I think that perhaps manipulating the browser's web history, if possible, might be better place to start with that rather than using these other programs like Web crawlers and Proxy off-line browser.

Ultimately, I really just want the web histories the browser itself generates, I like them, and I just want the computer to auto-save an HTML copy of every page on that list. I have to imagine (if I knew how) one could write a plugin that does this.

*I'm being a little facetious since Shelve AddOn for Firefox which I've used a lot does EXACTLY this but it saves the webpage live as you visit it (which is I suppose even better than using the web history since they can be a bit incomplete sometimes), and it doesn't slow the browser down at all.
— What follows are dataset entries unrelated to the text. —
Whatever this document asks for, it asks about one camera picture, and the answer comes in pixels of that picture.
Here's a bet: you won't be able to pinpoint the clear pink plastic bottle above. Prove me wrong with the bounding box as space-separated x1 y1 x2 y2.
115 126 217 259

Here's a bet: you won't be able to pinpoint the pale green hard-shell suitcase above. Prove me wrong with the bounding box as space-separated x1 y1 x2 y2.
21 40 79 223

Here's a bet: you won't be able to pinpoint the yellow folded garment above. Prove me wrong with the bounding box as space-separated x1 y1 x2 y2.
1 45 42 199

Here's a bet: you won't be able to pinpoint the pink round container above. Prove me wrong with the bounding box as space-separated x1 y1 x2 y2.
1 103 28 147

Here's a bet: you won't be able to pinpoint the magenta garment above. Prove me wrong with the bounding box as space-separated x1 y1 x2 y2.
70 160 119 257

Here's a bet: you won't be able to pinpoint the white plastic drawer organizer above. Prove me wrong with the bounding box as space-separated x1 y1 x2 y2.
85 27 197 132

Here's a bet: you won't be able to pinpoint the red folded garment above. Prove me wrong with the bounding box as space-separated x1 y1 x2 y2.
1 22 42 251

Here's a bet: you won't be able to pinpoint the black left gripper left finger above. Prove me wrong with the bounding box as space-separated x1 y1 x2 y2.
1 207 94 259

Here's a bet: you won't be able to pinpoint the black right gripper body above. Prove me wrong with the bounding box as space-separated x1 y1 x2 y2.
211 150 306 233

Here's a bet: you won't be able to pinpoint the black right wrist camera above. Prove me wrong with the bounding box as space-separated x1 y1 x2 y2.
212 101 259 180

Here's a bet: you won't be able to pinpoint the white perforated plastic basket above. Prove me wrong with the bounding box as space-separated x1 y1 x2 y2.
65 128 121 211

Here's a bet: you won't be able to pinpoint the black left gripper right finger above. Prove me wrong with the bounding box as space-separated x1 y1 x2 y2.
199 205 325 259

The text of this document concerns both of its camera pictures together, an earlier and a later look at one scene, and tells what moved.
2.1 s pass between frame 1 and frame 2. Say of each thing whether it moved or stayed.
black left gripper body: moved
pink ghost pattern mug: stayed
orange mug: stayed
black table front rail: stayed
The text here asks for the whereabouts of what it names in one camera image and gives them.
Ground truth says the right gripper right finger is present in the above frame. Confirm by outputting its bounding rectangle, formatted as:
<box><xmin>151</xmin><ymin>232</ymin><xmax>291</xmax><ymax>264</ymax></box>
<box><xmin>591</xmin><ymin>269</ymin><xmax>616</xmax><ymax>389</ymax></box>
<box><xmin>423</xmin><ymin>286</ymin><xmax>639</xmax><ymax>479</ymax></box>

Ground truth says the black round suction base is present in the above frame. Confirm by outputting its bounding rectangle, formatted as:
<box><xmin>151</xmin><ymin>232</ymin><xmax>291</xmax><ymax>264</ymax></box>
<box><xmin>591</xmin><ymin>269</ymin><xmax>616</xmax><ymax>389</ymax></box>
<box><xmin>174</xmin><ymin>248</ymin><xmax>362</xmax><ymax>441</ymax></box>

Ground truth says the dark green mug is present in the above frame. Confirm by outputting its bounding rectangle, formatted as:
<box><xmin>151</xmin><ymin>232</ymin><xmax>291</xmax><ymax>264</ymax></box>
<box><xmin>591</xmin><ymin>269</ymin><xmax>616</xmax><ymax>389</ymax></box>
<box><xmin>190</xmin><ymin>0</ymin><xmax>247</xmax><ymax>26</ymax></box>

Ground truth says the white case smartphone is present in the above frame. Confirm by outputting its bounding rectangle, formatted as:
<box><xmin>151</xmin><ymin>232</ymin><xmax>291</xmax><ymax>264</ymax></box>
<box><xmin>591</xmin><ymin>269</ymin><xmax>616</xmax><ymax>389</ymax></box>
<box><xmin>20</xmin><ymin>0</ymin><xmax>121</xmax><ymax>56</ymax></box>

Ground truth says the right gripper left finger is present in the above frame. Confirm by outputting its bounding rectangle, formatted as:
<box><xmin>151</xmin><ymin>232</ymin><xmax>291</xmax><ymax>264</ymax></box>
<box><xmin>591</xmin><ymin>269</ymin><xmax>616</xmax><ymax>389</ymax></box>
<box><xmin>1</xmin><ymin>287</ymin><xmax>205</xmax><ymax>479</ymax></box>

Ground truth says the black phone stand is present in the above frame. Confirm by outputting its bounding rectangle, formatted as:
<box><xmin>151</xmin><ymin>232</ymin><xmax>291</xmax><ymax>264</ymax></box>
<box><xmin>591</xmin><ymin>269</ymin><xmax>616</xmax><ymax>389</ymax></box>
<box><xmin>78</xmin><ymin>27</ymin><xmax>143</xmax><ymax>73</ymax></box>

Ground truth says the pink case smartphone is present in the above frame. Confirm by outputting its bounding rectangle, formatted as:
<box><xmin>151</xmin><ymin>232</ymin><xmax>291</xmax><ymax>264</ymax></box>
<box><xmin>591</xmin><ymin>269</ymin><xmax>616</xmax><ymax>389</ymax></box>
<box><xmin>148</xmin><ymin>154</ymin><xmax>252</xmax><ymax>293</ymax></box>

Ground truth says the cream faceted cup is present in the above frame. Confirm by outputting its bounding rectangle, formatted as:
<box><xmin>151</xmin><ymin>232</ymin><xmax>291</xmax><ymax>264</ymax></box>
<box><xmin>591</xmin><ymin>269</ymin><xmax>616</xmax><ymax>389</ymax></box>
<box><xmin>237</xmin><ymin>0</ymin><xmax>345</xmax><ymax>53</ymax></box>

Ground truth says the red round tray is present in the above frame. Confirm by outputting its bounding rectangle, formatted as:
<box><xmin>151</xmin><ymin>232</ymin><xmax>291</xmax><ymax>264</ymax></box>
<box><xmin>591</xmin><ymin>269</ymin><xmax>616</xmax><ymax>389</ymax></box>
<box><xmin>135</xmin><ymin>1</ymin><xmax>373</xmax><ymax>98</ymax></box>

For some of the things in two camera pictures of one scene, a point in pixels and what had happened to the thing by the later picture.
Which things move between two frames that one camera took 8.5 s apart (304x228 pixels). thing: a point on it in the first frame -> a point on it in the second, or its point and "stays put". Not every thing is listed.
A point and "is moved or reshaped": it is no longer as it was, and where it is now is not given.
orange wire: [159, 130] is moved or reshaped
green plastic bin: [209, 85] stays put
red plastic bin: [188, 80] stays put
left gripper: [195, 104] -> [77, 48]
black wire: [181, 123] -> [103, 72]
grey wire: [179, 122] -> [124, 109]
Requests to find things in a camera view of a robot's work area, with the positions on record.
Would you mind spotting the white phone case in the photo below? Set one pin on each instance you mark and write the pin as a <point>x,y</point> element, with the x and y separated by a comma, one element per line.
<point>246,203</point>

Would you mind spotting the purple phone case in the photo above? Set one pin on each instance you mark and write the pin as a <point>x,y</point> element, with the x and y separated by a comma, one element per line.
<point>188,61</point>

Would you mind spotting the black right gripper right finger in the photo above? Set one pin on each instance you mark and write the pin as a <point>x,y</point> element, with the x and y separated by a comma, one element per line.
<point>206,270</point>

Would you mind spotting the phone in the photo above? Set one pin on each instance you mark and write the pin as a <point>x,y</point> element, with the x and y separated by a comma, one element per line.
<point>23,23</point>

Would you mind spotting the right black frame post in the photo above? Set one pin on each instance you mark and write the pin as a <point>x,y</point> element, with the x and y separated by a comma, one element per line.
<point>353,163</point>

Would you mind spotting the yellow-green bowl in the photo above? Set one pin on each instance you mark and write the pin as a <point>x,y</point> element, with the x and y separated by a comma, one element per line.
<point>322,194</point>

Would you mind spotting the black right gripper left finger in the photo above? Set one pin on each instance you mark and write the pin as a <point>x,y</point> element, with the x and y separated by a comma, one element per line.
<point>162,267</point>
Shelve is a bit messy though, and doesn't create the nice folder of single-file HTML/MAFF/MHTML files that I could create manually by clicking 'save as' on EVERY page I visit by hand (which is what I want).

Then of course main problem is Shelve is Firefox only. I suppose I could just use ONLY Firefox (can't do that lol), or... keep looking.

9. This is off-topic now since Fiddler is the answer to the forum question, but as for archiving, I've considered exporting the web histories and feeding them to the crawlers (HTTrack is quite nice crawler actually), and while this does work, it's a LOT of manual work (maybe in theory the steps can be automated with a task software). It also winds up saving a LOT more stuff than just the pages visited when you set the depth of crawl to 1 (you can't set it to zero because many sites post images and stuff as links so they get missed at crawl depth zero).

10. Ultimately, I suspect using crawlers will be more trouble that they're worth.

11. I think I need to explore the browsers themselves more, (perhaps learn how to code add-ons, or pay someone to build one for me lol, or perhaps modify Shelve - the sourcecode is available for it on SourceForge to be more friendly).

12. Presumably if it can be done on Firefox, addons that do the same thing could be written for Chrome and Opera at least.
 

mxnerd

Diamond Member
Jul 6, 2007
6,799
1,101
126
Fiddler does have options to run at another machine, I think. Under Tools menu, Fiddler Options, Connections, there is an option "Allow remote computers to connect".
 

sayerlep

Junior Member
Aug 6, 2017
1
0
66
CommisarMo, did you figure out a solution to your problem? I'm looking for the exact same thing.